Learn to Let Go and Relax on Vacation

Digital detox is essential

When your mobile phone rings while on vacation, do you automatically answer it? Do you obsessively check emails, and social media accounts, several times a day? Do you feel frantic if you accidentally leave your iPad in your hotel room? Are you sending random texts and photos to friends throughout the day? Is the idea of vacationing without your laptop something beyond comprehension?

If the answer is yes to any of these questions, then you need to learn to truly let go and relax while on vacation. If you’re not too attached to your phone, laptop and tablet, you might be able to just turn them off and not bother to look at them while on your trip. But for others, it might be necessary to purposely plan a remote bike trip or safari where mobile connectivity isn’t an option.

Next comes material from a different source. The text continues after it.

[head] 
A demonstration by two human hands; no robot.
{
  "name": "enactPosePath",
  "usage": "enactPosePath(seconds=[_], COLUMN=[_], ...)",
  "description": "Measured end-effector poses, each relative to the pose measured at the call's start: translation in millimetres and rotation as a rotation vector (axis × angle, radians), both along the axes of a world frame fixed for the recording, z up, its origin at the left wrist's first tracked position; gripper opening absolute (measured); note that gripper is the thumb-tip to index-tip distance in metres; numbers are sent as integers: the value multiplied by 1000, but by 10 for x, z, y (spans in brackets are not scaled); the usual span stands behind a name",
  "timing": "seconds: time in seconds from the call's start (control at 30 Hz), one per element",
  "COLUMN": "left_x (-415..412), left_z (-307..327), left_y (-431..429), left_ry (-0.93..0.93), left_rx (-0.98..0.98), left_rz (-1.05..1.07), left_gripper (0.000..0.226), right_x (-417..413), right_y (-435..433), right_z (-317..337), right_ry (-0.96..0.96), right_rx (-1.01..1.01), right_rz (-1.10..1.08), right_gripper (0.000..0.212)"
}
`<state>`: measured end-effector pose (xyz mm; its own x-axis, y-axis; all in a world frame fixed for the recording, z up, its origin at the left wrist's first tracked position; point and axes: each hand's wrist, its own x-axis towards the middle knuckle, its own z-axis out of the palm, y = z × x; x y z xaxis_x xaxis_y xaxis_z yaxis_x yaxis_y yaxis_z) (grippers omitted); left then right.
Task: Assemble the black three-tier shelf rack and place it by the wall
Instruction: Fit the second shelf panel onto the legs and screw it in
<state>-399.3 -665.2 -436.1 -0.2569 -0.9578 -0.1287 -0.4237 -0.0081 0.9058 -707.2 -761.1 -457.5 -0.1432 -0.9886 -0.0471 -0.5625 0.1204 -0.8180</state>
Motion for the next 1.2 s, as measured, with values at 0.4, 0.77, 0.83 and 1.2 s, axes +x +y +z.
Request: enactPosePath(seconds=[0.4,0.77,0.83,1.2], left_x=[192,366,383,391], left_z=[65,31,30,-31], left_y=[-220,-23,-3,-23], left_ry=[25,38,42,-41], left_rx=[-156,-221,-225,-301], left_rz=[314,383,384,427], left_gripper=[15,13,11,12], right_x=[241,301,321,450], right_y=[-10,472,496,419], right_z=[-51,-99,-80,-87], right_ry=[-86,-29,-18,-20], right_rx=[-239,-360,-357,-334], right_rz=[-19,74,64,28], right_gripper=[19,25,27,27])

Learn to be on vacation with those you traveled with, not with people far across the country. At dinner, talk to the people you’re with. Don’t take photos of your entrée and post it on Instagram. Don’t try to catch every moment in the digital splendor. Instead of watching it through a lens, watch it through your own eyes and stop worrying about missing a moment to record something.

Learn to Let Go and Relax on Vacation

How to disconnect

One of the easiest ways to disconnect is to tell everyone in advance that you will have limited access to email, text and phone. “When you manage expectations proactively, you will minimize the frustration that always arises when people reach out to you because they know that you will, by habit, be available. You are breaking their bad habit and yours by establishing boundaries,” said Roy Cohen, career coach and author of The Wall Street Professional's Survival Guide.

“You also won't feel guilty by missing out or by disappointing colleagues and managers who are used to immediate follow up. If you really want to justify the disconnect, go off the grid. Take a vacation to a place where it is virtually impossible to reach you, like a remote bike trip, a safari, or a silent retreat,” Cohen said.

Maura Thomas, a speaker, trainer and founder of RegainYourTime, and author of Personal Productivity Secrets and the upcoming Work Without Walls: An Executive’s Guide to Attention Management in the Age of Distraction, said there is one sure-fire way to make the most of your time off.

“Stop checking your email. The whole time. No exceptions. If you allow your email to keep pulling your mind back into work, then you don’t really take a work vacation – you don’t really “get away.” Time off not only provides a mental and physical break, but it allows us distance from our work and our lives that provides a new perspective, a creativity boost, and a clarity of thought that gets buried by the fast pace of our everyday lives. As a knowledge worker, your success depends at least in part on the wisdom, experience, and unique perspective that you bring to your work. Your supply of your unique creativity is not endless, and therefore taking the time to recharge it means increased productivity and better results when you return,” Thomas said.

Learn to Let Go and Relax on Vacation

Opt for digital detox

Learning how to disconnect is such a common problem that Miraval Resort & Spa in Tucson, Ariz., actually offers a class on the subject. This interactive class is led by Anne Parker and guests work with Parker to figure out the roles that their phones, tablets and computers play in their lives and how they are impacting their brains and bodies. The end result is to learn to not rely on technology, but to use it to improve their relationship with it to live a more mindful, productive and happy life.

Here are some of Parker’s tips from the class:

  • Remember that speed and urgency are not the same thing.
  • Turn off “push notifications.”
  • Put your devices in airplane mode to focus on specific task at hand.
  • “Check” your devices at for the evening before dinner and spend time with loved ones phone free until the morning.
  • Ban you devices from the bedroom.
  • Go device-free at all meals.
  • Accept the fact that you can't know everything and don't need to know everything.
  • Disconnect from technology for defined periods of time so that the space and energy is created to truly connect with those we care about the most.